**What is expected:** Exactly as written, copy the lines that run from the start of the data below to the line containing "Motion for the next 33", both ends included.

**Provided data:**
------------------------------

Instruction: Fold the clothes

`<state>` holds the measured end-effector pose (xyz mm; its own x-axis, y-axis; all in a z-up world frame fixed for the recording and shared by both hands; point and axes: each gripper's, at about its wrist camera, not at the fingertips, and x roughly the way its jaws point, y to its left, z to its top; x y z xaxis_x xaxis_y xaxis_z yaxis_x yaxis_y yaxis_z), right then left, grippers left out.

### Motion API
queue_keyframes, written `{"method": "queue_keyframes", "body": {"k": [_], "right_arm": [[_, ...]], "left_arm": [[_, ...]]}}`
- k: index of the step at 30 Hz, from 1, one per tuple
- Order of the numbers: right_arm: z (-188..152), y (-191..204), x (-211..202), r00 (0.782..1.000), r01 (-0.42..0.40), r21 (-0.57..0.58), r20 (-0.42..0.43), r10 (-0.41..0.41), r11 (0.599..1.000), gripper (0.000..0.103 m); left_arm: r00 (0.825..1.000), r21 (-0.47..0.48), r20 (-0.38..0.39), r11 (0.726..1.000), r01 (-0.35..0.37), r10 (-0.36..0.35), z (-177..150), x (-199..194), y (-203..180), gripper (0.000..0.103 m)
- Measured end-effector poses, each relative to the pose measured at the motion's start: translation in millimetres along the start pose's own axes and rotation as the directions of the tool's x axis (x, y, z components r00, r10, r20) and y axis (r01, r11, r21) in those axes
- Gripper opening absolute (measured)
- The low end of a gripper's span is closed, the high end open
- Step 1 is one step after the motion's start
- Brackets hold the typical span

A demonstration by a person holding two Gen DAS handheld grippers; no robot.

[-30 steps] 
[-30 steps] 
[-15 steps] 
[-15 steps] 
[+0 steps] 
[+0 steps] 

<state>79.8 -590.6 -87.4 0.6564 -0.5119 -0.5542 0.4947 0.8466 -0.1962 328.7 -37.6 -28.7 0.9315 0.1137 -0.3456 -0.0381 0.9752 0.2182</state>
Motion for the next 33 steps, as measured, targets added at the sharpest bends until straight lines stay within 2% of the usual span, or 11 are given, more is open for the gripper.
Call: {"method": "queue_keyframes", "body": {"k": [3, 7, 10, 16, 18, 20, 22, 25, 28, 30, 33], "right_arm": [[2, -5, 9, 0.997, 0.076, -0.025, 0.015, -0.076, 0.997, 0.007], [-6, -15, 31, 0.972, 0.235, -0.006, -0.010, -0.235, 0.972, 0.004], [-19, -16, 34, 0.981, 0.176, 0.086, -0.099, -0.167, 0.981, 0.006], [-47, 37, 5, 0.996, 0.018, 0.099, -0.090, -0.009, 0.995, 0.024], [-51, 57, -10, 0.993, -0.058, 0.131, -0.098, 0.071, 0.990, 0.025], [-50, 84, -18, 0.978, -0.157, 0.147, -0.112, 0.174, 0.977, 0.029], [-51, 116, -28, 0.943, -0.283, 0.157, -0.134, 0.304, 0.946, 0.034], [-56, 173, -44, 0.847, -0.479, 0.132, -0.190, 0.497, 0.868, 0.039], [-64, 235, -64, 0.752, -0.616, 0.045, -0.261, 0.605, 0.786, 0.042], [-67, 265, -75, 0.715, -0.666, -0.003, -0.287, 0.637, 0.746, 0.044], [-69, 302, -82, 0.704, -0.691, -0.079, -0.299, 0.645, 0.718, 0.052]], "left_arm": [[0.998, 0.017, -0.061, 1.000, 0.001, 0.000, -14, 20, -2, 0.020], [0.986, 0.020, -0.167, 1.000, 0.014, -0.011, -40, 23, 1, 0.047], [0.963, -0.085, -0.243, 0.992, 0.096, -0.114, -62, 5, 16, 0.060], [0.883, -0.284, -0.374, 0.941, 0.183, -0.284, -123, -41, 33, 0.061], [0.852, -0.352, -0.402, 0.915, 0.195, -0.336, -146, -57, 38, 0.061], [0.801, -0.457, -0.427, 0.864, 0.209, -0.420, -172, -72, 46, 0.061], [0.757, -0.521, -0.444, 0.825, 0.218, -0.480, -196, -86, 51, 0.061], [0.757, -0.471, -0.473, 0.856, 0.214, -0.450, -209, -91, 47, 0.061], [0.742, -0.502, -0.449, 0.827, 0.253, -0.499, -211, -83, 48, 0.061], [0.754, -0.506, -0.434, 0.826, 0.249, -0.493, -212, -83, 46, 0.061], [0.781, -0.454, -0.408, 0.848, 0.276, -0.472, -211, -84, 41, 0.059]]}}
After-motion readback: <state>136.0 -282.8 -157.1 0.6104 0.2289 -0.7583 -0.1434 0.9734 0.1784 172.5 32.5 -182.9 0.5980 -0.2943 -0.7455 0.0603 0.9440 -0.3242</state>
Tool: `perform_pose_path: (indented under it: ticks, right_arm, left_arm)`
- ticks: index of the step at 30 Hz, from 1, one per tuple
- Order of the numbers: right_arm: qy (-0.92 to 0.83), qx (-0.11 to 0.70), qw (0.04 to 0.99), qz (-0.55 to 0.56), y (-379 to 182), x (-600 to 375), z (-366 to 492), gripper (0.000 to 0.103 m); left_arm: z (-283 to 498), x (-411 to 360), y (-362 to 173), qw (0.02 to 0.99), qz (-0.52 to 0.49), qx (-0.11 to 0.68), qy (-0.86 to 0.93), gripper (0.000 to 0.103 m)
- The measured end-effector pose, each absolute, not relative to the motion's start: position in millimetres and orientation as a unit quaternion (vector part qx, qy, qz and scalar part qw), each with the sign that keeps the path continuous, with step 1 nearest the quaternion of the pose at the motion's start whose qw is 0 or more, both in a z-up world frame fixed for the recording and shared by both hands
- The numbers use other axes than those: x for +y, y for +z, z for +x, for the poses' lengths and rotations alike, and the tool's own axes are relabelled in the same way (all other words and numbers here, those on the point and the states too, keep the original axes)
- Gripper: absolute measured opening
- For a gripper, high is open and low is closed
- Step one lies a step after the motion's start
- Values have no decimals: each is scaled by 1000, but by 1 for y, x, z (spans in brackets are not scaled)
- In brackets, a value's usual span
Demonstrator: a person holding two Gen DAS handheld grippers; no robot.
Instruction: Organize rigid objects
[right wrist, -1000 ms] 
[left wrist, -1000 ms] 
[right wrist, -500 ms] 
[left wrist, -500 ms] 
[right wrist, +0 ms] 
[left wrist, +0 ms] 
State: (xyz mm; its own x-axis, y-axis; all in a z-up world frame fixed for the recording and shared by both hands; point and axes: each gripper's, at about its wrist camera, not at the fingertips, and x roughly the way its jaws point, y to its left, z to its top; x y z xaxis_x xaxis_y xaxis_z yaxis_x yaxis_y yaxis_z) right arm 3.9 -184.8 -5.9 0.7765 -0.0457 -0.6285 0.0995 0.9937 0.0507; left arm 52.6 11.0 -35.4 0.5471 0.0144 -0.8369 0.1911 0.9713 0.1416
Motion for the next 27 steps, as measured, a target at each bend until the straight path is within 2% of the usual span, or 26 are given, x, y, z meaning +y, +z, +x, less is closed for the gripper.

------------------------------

**Reply:**
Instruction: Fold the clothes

`<state>` holds the measured end-effector pose (xyz mm; its own x-axis, y-axis; all in a z-up world frame fixed for the recording and shared by both hands; point and axes: each gripper's, at about its wrist camera, not at the fingertips, and x roughly the way its jaws point, y to its left, z to its top; x y z xaxis_x xaxis_y xaxis_z yaxis_x yaxis_y yaxis_z), right then left, grippers left out.

### Motion API
queue_keyframes, written `{"method": "queue_keyframes", "body": {"k": [_], "right_arm": [[_, ...]], "left_arm": [[_, ...]]}}`
- k: index of the step at 30 Hz, from 1, one per tuple
- Order of the numbers: right_arm: z (-188..152), y (-191..204), x (-211..202), r00 (0.782..1.000), r01 (-0.42..0.40), r21 (-0.57..0.58), r20 (-0.42..0.43), r10 (-0.41..0.41), r11 (0.599..1.000), gripper (0.000..0.103 m); left_arm: r00 (0.825..1.000), r21 (-0.47..0.48), r20 (-0.38..0.39), r11 (0.726..1.000), r01 (-0.35..0.37), r10 (-0.36..0.35), z (-177..150), x (-199..194), y (-203..180), gripper (0.000..0.103 m)
- Measured end-effector poses, each relative to the pose measured at the motion's start: translation in millimetres along the start pose's own axes and rotation as the directions of the tool's x axis (x, y, z components r00, r10, r20) and y axis (r01, r11, r21) in those axes
- Gripper opening absolute (measured)
- The low end of a gripper's span is closed, the high end open
- Step 1 is one step after the motion's start
- Brackets hold the typical span

A demonstration by a person holding two Gen DAS handheld grippers; no robot.

[-30 steps] 
[-30 steps] 
[-15 steps] 
[-15 steps] 
[+0 steps] 
[+0 steps] 

<state>79.8 -590.6 -87.4 0.6564 -0.5119 -0.5542 0.4947 0.8466 -0.1962 328.7 -37.6 -28.7 0.9315 0.1137 -0.3456 -0.0381 0.9752 0.2182</state>
Motion for the next 33 steps, as measured, targets added at the sharpest bends until straight lines stay within 2% of the usual span, or 11 are given, more is open for the gripper.

The answer given above is complete as it stands.